(Stored items from a collection)
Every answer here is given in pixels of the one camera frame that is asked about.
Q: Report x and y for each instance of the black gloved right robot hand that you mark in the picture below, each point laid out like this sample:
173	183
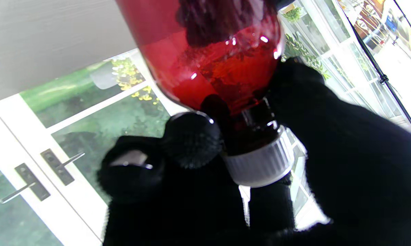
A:
362	171

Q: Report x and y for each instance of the white ribbed bottle cap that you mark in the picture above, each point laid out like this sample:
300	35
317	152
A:
260	164

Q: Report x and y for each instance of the red translucent sample bottle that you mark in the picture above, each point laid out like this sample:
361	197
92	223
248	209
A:
171	65

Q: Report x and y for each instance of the black stand pole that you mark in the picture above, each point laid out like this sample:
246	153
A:
383	80

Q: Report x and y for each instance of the tall leafy potted tree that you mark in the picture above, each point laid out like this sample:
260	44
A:
306	56

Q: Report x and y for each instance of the small bush in orange pot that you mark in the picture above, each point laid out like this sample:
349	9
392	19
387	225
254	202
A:
292	14

* _Problem statement_
Without the pictures, write out every line above exactly as it appears.

* _Output of the exercise_
Every answer here is given in pixels of the one camera frame that is asked about.
Q: Report x and y for each instance of the black gloved right robot hand that you mark in the picture below, each point laid out like this sample:
173	183
A:
362	171

Q: Report x and y for each instance of the white ribbed bottle cap that you mark in the picture above, each point laid out like this sample:
300	35
317	152
A:
260	164

Q: Report x and y for each instance of the red translucent sample bottle that you mark in the picture above, each point laid out like this sample:
361	197
92	223
248	209
A:
171	65

Q: Report x and y for each instance of the black stand pole that you mark in the picture above, each point laid out like this sample:
246	153
A:
383	80

Q: Report x and y for each instance of the tall leafy potted tree that you mark in the picture above, each point laid out like this sample:
260	44
A:
306	56

Q: Report x and y for each instance of the small bush in orange pot that you mark in the picture above, each point laid out like this sample:
349	9
392	19
387	225
254	202
A:
292	14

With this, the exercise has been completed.